For Danica Harootian, a young American woman born to Filipino and Armenian parents, the war in Artsakh was a moment to take a more active role in her people’s struggle.
In the days leading up to her birthday on September 29, Danica was anxious. She had started to hear the chatter about another outbreak of fighting in Stepanakert, the capital of Artsakh. She was at her family home in California, initially unsure of the gravity of this news. After all, she knew flare-ups in this region were common.
Unlike Sanan, Danica’s integration into the Armenian community was not as seamless. Danica’s father’s side of the family had fled the Armenian genocide and come to America through Ellis Island, and she visited Armenia for the first time after she graduated college in 2016. Danica was in Armenia’s capital, Yerevan, when the Four-Day War broke out in the Nagorno-Karabakh region. She saw immediately how the war directly impacted everyone around her, particularly with Armenia’s mandatory draft.
When Danica started seeing the numbers of soldiers being deployed from Armenia and the number of civilians being killed, she realized that this was turning into an all-out war. On September 29, her 27th birthday was quickly overshadowed by the dread of what this conflict would mean for her friends and family in Armenia and in the diaspora.

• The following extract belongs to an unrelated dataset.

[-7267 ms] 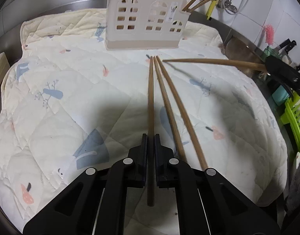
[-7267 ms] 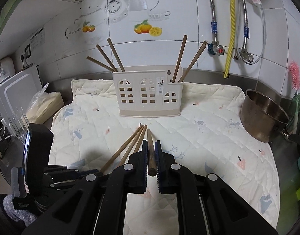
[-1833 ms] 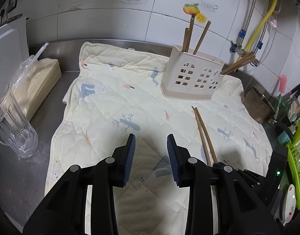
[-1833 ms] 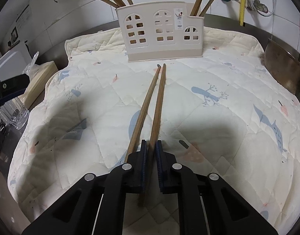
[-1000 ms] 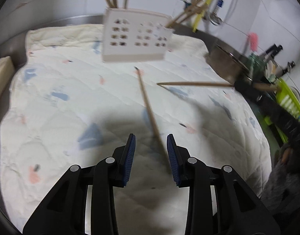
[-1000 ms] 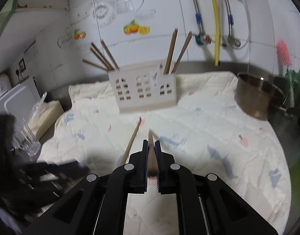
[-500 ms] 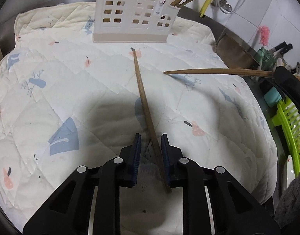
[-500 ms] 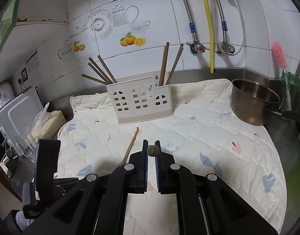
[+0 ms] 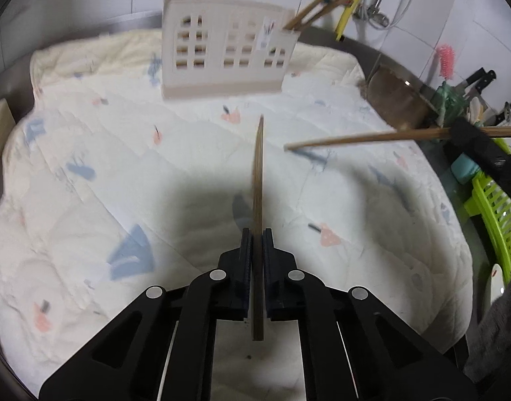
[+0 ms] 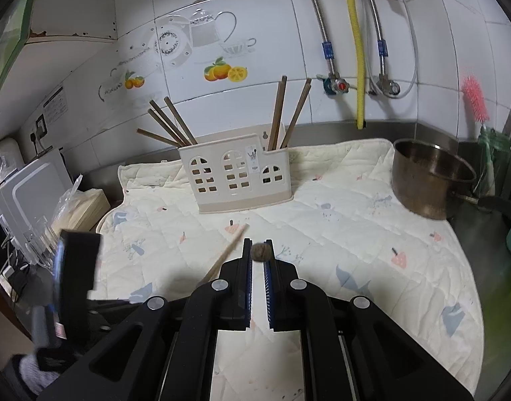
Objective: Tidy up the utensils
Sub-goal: 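Lift the left tool's chopstick upright over the holder while the right tool raises its own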
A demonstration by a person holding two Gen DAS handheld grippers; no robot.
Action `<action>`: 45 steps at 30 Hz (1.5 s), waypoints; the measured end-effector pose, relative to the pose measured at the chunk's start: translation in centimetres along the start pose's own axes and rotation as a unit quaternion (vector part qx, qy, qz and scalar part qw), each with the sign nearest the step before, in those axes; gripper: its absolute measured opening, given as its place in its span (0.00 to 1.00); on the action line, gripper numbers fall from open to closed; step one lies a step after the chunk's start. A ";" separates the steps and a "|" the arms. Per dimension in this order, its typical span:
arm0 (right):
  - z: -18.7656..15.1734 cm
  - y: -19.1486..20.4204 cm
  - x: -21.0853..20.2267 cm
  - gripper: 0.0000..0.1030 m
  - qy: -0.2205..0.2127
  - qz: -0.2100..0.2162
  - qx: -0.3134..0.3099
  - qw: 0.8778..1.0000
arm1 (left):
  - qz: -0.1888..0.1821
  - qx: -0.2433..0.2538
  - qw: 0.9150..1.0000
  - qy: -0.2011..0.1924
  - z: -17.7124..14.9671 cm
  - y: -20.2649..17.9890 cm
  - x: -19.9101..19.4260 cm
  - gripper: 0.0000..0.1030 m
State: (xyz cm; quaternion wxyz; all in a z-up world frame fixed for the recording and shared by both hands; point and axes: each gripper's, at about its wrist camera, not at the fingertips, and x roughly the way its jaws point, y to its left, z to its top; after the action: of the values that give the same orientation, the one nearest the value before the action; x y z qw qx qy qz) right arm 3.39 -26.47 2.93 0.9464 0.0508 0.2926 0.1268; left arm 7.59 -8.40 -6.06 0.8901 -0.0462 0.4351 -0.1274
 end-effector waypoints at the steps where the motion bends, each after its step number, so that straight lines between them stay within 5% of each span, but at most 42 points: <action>1: 0.3 -0.1 0.0 0.06 -0.001 0.001 -0.002 1.000 | 0.001 0.004 1.000 -0.011 0.4 0.0 -0.9 0.05; 10: 3.2 -0.3 0.1 0.06 -0.002 0.008 -0.031 0.999 | -0.002 0.040 0.995 -0.087 4.5 -0.1 -6.9 0.05; 28: 14.3 0.1 0.8 0.06 -0.001 0.062 -0.082 0.995 | -0.046 0.059 0.990 -0.117 13.2 -0.6 -9.9 0.05; 34: 18.9 0.3 1.5 0.06 -0.008 0.055 -0.100 0.994 | -0.027 0.073 0.983 -0.166 17.6 -1.1 -12.8 0.05; 41: 22.8 -0.2 3.0 0.06 -0.015 0.057 -0.090 0.994 | 0.037 0.082 0.972 -0.217 22.9 -1.2 -14.4 0.05; 45: 24.0 -0.2 4.5 0.06 -0.014 0.048 -0.092 0.995 | 0.063 0.076 0.972 -0.211 24.5 -0.4 -12.7 0.05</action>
State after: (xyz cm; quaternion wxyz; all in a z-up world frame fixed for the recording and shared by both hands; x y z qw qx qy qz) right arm 20.59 -26.00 20.26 0.9440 -0.0204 0.2635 0.1975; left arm 19.31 -6.13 18.89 0.9690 0.0234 0.2285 -0.0906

“Everyone either has a brother, boyfriend, or dad — someone who, if they aren’t fighting already, are at risk of being asked to,” she said. “And for the men, a lot of their identity is based around the pride in that [service] and wanting to defend Armenia.”
Since the conflict broke out, beyond attending protests and supporting community actions, Danica has used social media to work with other Armenia Fulbright alumni to write a letter to the U.S. State Department ahead of planned peace talks with Armenia and Azerbaijan, brokered by Secretary Pompeo. The widely circulated letter supporting Artsakh’s right to self-determination was published in Armenian media and received 225 signatures from scholars from 65 countries. Youth activism like this in the Armenian diaspora builds on the knowledge of previous generations of work that centers genocide recognition.
Sanan maintained that despite more political protests in Yerevan and Los Angeles that pushed back on the decision of the Armenian prime minister to cede lands to Azerbaijan in a Russia-brokered peace deal, her focus is on an independent and free Armenia. The political infighting only further clouds the potential reality of this ideal, liberated state.
“I think this new spark awoke something in my generation, especially in the younger ones,” Sanan said. …”Our parents’ generation lived under the Soviets … and saw the pogroms in Azerbaijan, but we had never seen that. We just read about it. We just learned about it. We just heard about it. To see it in real time, I think that changed the feeling.”